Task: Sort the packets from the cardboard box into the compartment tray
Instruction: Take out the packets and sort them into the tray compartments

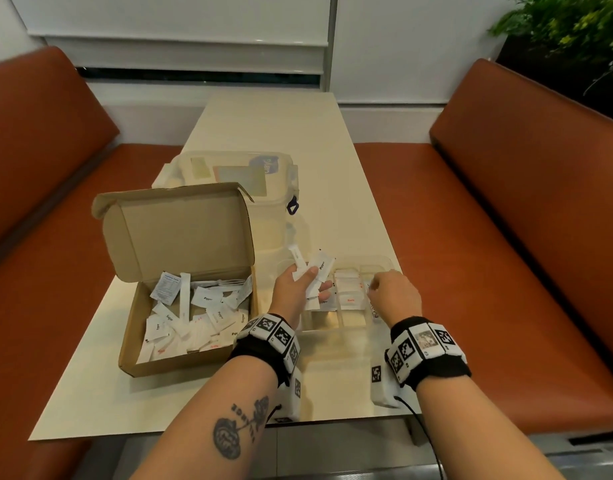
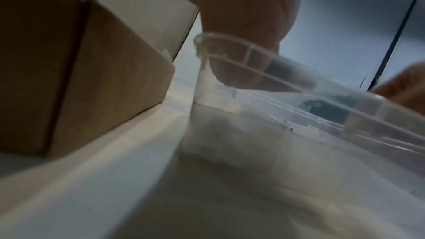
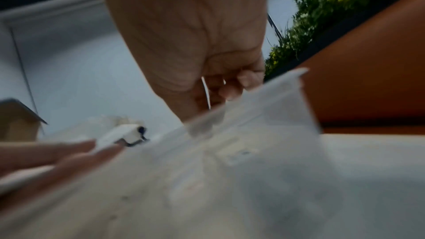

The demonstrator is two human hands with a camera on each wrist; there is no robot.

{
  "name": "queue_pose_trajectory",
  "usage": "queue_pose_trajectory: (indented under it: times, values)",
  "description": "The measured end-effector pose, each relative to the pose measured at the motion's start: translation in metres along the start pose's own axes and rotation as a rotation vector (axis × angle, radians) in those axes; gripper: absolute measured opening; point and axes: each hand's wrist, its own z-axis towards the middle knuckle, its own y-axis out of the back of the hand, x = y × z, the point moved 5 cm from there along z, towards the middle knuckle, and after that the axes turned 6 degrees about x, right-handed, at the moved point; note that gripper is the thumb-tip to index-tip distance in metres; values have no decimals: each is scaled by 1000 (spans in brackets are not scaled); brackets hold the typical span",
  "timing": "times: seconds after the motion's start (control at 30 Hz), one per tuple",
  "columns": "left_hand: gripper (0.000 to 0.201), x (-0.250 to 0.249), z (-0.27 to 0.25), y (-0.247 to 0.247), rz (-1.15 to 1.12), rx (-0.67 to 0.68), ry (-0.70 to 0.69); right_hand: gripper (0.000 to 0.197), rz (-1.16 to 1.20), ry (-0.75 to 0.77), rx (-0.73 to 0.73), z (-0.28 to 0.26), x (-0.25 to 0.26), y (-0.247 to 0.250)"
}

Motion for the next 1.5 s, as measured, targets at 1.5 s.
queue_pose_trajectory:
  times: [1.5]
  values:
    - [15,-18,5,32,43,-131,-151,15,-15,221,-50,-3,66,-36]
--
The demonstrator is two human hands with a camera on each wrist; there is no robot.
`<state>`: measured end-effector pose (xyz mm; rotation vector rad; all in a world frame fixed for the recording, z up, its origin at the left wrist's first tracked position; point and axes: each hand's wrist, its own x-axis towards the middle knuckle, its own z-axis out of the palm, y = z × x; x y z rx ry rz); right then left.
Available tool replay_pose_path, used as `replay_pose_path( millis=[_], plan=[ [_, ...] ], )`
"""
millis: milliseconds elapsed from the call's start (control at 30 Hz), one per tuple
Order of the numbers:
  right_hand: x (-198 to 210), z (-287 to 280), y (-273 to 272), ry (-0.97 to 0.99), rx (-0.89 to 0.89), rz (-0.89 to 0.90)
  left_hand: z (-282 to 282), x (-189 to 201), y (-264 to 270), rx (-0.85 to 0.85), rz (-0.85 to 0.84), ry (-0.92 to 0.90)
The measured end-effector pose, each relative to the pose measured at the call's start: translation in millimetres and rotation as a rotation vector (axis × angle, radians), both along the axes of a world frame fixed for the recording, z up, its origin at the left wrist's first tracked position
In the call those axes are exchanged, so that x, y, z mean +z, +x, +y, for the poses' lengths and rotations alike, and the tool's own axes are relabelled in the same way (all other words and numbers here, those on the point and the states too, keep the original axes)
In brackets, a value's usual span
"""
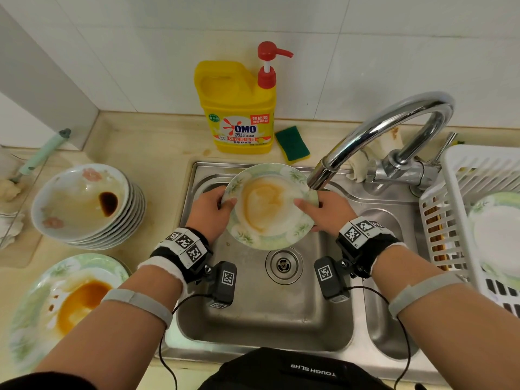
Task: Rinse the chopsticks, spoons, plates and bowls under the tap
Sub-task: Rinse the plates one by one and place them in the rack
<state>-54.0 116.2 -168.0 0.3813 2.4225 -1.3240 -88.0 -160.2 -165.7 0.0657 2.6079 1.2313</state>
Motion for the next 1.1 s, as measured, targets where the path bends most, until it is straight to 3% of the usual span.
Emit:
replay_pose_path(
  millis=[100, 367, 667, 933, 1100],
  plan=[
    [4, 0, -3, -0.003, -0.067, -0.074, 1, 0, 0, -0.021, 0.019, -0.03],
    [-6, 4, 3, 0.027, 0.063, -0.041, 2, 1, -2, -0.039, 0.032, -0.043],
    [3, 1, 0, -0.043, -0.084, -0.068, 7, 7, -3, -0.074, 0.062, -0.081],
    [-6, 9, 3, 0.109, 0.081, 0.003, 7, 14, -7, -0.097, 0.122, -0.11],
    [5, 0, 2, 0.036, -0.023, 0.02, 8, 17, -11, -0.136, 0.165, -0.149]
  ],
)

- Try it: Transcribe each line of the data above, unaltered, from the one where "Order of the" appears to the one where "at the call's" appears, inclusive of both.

- Result for this task:
Order of the numbers:
  right_hand: x (-198 to 210), z (-287 to 280), y (-273 to 272), ry (-0.97 to 0.99), rx (-0.89 to 0.89), rz (-0.89 to 0.90)
  left_hand: z (-282 to 282), x (-189 to 201), y (-264 to 270), rx (-0.85 to 0.85), rz (-0.85 to 0.84), ry (-0.92 to 0.90)
The measured end-effector pose, each relative to the pose measured at the call's start: translation in millimetres and rotation as a rotation vector (axis × angle, radians), both along the axes of a world frame fixed for the recording, z up, its origin at the left wrist's first tracked position

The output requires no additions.